Quadrinhos: Imaginário Coletivo, de Wesley Rodrigues


O realismo mágico - ou realismo fantástico, como alguns preferem - é uma escola literária que surgiu na América do Sul no início do século XX. A sua principal característica é fundir o universo mágico à realidade, mostrando elementos irreais e estranhos como algo natural e corriqueiro. E esses elementos são apresentados de forma intuitiva, sem a necessidade de explicações. Eles são porque são, e ponto final. O realismo fantástico surgiu como uma reação aos regimes ditatoriais latino-americanos, utilizando o elemento mágico como reforço das palavras contrárias aos regimes totalitários.
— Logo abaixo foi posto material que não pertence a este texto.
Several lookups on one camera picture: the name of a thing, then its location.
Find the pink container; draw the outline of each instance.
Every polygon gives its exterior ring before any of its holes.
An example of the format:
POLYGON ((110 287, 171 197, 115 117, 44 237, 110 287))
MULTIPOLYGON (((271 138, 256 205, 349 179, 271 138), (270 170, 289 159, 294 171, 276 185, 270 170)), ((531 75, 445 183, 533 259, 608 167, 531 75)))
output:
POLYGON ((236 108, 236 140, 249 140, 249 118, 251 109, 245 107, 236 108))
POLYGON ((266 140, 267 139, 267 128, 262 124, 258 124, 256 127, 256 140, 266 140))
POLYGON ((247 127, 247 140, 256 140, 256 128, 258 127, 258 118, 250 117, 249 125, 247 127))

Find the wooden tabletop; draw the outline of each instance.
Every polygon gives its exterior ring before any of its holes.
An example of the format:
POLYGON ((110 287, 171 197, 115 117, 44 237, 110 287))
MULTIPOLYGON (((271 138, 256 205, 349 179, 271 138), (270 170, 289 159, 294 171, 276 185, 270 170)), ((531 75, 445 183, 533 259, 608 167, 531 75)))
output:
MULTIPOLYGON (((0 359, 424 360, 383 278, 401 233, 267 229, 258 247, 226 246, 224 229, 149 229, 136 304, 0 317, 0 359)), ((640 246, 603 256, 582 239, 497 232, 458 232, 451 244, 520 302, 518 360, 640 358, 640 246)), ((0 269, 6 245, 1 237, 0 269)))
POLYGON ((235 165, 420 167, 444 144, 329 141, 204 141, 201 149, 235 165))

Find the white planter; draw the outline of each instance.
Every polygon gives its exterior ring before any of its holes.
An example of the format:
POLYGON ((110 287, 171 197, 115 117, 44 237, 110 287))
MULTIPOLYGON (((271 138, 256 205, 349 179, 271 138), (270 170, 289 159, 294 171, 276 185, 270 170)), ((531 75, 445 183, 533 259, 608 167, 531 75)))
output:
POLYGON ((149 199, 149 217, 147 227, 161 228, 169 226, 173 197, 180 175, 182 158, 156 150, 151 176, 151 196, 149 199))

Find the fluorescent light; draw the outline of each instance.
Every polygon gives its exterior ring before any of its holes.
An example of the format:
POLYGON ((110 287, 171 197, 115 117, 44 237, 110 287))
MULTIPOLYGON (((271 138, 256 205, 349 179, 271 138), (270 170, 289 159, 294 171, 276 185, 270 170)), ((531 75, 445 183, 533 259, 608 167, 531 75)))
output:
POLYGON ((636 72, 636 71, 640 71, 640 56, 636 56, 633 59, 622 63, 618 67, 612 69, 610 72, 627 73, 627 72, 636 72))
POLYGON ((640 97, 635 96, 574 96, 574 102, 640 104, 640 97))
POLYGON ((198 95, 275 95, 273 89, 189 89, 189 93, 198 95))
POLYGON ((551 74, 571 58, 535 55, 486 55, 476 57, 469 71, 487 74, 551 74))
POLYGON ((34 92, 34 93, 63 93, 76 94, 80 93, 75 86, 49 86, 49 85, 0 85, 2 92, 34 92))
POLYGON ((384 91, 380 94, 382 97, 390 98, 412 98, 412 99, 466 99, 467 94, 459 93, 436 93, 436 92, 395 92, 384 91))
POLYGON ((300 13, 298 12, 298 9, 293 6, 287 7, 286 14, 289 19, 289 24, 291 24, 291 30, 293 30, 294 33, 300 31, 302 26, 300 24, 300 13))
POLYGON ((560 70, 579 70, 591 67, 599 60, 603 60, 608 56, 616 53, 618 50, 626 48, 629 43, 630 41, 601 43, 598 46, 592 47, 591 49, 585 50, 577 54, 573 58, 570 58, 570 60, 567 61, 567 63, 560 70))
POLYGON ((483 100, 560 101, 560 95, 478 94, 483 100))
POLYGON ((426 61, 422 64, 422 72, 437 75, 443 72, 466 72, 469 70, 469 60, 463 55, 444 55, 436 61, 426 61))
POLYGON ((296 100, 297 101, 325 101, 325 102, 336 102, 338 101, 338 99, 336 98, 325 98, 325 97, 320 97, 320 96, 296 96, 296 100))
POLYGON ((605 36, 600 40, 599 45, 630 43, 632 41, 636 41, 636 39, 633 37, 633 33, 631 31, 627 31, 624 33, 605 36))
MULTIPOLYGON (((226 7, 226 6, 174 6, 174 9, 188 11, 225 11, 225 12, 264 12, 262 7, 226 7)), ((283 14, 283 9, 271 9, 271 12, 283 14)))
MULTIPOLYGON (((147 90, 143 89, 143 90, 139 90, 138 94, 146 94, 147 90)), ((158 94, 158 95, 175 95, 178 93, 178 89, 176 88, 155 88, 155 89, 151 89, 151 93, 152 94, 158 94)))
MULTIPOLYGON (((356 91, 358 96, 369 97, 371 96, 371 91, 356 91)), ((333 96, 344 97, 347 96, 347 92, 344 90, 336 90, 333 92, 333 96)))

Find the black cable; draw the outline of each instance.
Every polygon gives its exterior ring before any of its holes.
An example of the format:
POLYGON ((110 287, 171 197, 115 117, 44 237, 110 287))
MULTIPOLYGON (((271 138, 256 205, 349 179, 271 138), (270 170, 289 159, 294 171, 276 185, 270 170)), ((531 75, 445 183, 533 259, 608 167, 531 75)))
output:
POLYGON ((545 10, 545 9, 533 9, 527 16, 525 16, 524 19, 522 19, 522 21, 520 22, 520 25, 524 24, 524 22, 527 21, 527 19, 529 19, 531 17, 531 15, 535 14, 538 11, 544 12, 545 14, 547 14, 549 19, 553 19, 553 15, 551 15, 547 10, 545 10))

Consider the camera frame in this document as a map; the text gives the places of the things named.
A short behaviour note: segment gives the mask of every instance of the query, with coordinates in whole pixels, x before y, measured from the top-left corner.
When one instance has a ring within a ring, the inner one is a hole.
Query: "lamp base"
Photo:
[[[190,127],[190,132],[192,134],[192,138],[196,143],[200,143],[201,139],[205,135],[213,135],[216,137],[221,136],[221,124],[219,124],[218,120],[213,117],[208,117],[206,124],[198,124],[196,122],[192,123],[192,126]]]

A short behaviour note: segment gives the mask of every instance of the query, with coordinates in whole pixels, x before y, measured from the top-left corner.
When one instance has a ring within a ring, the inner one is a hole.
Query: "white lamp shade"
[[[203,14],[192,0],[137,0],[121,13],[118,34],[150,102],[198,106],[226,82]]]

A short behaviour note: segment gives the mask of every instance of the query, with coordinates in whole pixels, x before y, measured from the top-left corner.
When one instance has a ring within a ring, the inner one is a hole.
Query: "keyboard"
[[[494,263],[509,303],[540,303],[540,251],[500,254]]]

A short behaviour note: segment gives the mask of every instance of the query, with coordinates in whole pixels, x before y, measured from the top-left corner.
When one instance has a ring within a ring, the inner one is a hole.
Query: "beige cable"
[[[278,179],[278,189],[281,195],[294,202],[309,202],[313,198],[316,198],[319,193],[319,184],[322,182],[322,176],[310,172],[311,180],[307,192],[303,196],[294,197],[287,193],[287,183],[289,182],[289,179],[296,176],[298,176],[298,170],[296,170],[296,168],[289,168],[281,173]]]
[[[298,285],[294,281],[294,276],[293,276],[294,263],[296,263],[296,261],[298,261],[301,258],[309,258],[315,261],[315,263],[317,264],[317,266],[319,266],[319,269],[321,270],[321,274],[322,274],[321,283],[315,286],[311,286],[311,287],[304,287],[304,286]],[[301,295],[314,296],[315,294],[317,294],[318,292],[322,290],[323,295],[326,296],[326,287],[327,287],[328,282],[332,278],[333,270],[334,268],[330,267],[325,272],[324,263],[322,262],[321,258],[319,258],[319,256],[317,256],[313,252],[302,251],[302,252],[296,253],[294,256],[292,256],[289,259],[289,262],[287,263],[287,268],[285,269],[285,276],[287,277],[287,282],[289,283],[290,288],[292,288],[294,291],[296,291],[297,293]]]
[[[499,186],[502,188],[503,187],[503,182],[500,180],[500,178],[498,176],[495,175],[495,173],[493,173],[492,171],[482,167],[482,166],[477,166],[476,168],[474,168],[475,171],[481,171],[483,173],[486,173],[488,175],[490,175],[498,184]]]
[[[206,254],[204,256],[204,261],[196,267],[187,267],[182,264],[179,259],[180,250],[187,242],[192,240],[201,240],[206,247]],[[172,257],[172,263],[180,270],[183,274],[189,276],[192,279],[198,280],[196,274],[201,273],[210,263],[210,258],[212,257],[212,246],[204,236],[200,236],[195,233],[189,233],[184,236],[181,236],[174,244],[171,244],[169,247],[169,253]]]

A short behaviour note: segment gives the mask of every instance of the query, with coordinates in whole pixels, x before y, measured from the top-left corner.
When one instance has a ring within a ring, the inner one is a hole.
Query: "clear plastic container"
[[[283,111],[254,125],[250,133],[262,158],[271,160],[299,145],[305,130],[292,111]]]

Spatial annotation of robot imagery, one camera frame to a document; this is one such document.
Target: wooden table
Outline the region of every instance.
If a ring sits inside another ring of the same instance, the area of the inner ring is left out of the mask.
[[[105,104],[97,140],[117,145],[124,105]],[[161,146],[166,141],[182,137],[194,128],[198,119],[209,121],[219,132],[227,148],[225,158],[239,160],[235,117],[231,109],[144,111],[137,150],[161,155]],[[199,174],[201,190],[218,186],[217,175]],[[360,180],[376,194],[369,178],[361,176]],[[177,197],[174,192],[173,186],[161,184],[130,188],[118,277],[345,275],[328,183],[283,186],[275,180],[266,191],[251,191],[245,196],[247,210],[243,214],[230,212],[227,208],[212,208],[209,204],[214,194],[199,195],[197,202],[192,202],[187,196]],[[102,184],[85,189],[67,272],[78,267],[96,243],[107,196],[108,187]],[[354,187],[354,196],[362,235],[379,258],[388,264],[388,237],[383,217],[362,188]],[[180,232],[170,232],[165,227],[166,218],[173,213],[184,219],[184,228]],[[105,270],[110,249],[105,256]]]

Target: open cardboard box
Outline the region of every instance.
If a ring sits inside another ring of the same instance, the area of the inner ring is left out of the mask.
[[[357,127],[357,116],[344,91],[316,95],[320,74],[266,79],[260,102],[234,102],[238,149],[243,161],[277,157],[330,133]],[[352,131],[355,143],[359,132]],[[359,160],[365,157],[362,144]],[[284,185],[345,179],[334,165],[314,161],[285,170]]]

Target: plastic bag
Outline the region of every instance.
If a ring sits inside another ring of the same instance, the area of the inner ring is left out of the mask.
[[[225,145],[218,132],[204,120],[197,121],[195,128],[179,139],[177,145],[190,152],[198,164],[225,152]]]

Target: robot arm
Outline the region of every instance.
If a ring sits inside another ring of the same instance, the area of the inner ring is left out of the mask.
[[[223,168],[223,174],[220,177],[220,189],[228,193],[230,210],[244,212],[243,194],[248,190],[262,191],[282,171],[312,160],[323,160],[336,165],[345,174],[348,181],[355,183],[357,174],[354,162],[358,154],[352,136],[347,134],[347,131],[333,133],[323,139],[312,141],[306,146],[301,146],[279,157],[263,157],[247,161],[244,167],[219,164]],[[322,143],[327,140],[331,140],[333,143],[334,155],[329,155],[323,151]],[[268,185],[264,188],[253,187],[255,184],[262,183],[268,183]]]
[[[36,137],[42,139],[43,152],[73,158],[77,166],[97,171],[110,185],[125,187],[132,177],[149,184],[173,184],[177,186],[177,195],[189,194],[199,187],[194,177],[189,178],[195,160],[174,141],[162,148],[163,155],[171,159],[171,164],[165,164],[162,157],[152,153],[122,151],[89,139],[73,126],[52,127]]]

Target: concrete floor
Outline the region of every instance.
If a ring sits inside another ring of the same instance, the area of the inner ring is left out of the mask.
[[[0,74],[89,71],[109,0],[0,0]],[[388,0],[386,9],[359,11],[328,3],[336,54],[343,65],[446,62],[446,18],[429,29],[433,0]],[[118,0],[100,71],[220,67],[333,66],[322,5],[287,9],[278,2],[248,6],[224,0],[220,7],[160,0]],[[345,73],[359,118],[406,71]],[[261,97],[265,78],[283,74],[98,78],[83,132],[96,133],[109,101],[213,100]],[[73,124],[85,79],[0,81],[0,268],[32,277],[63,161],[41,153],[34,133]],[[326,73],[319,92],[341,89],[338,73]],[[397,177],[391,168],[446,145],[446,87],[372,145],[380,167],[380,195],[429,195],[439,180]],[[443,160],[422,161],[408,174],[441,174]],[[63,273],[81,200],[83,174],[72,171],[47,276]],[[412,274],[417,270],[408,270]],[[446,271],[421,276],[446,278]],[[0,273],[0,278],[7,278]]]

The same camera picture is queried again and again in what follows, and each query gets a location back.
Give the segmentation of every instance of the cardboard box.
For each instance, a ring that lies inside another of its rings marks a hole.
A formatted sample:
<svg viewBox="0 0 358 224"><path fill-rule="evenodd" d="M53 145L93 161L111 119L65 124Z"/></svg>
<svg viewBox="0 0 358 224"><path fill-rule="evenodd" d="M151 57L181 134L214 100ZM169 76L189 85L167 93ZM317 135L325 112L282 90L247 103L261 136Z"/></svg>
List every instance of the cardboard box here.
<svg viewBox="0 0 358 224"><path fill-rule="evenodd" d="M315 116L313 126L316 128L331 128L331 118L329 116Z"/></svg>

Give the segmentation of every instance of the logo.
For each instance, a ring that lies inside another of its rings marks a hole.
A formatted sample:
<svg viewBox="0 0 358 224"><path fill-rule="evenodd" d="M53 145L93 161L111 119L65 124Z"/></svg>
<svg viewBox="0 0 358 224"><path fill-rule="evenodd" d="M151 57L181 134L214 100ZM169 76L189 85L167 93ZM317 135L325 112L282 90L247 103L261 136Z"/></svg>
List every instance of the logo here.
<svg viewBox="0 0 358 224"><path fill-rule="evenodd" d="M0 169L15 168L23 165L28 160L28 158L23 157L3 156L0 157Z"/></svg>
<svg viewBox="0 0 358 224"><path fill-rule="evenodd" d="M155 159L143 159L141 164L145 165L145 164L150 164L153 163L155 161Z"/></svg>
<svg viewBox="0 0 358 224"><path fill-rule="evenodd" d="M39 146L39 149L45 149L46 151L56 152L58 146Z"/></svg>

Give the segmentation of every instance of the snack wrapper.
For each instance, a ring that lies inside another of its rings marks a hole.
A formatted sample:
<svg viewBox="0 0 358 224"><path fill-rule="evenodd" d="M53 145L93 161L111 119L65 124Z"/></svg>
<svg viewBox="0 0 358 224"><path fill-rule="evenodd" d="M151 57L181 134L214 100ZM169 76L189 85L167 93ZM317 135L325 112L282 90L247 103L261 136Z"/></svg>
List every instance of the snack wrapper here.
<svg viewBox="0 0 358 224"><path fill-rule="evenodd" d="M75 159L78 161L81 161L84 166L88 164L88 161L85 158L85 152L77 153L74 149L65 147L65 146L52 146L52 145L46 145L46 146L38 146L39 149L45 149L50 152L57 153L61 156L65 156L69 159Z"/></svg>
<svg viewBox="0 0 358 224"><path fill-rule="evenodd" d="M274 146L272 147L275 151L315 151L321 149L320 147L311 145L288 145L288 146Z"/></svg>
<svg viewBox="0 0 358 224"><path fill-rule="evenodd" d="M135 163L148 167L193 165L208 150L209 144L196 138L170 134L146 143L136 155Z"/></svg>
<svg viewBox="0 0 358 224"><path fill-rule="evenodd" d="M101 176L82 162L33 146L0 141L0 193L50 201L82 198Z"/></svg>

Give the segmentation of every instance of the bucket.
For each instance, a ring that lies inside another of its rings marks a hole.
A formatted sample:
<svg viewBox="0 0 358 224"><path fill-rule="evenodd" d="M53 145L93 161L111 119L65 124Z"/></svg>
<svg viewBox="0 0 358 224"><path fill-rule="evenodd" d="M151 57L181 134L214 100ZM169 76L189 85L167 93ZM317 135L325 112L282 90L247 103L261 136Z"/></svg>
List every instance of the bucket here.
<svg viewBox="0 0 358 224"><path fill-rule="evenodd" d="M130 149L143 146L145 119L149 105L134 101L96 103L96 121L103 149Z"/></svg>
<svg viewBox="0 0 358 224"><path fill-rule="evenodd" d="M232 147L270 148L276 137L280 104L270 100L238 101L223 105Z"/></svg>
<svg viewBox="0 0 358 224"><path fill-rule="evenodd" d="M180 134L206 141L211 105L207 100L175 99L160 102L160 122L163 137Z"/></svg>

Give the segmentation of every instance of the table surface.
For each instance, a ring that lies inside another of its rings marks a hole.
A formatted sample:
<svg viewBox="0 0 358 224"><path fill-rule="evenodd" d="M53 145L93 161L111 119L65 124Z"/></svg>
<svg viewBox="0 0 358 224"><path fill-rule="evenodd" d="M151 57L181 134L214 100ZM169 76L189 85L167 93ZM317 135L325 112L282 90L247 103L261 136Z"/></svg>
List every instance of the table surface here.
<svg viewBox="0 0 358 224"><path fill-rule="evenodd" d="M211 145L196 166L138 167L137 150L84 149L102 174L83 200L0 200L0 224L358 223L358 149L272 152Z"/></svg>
O maior clássico do estilo é o fenomenal Cem Anos de Solidão, livro do escritor colombiano Gabriel García Márquez publicado em 1967 e uma das maiores obras da literatura mundial. Na obra de García Márquez, alguns personagens ficam surpresos ao se depararem com elementos fantásticos, mas os aceitam sem maiores questionamentos e agem como se aquilo pudesse acontecer naturalmente. Ao adentrar no texto de García Marquez somos apresentados a fatos como a peste da insônia, a morte e o retorno à vida, uma mulher que sobe aos céus e outros fatos.


Imaginário Coletivo, HQ escrita e desenhada pelo brasileiro Wesley Rodrigues, bebe no realismo fantástico para entregar uma história de quadrinhos que é uma grande e arrebatadora fábula sobre a busca pela liberdade. Em suas quase 500 páginas somos apresentados a uma vaca que quer ser uma pássaro, e faz tudo para realizar o seu sonho. Wesley faz uso também de outros dois elementos marcantes da literatura para contar a sua história. O primeiro é a referência ao igualmente clássico A Revolução dos Bichos, livro escrito pelo inglês George Orwell e publicado em agosto de 1945, que conta a revolta dos animais contra a corrupção humana. E o outro é o antropomorfismo (também utilizado por Orwell), que é a atribuição de características humanas ao seres não humanos. Só que Rodrigues faz o uso inverso: ele atribui características de animais aos humanos, em uma metáfora que reduz cada personagem à sua essência mais oura. É o caso da vaca citada anteriormente: que outro animal um indivíduo sonhador poderia ser que não um pássaro?

A arte de Wesley Rodrigues é explosiva e expressiva, e beira o cartum em alguns momentos. As páginas exibem movimento e vida, e pulsam como se tivessem vontade própria. O texto, afiado e certeiro, é quase um elemento secundário na narrativa, que é toda focada na ilustração e utiliza as palavras apenas como complemento na maior parte do tempo.

O que temos, em sua essência, é a vaca sonhadora tendo o papel de catalisadora dos sonhos de toda uma comunidade. Ela é a combustível, a faísca que faz com que os moradores de um pequeno povoado, que são explorados por um rei sanguinário e que não se importa com eles, corram atrás dos seus sonhos. Utilizando outra referência, lembramos do saudoso Raul Seixas - “Sonho que se sonha só / É só um sonho que se sonho só / Mas sonho que se sonha junto / É realidade” - e assistimos aos personagens literalmente transformarem o mundo.


A edição da Darkside Books é belíssima, em um livro de capa dura com verniz na capa e 472 páginas de belíssima impressão, onde a arte incrível de Wesley Rodrigues ganha vida e transmite toda a sua força.

Mais que uma excelente HQ, Imaginário Coletivo é uma leitura extremamente indicada para o momento em que vivemos, onde a polarização política está levando o Brasil para caminhos desconhecidos e, infelizmente, cada vez mais extremos. Seria ótimo se o realismo fantástico ficasse apenas nas páginas de Wesley e García Marquez, mas, ao que tudo indica, ele será cada vez mais necessário para encararmos a realidade nada promissora dos anos que virão.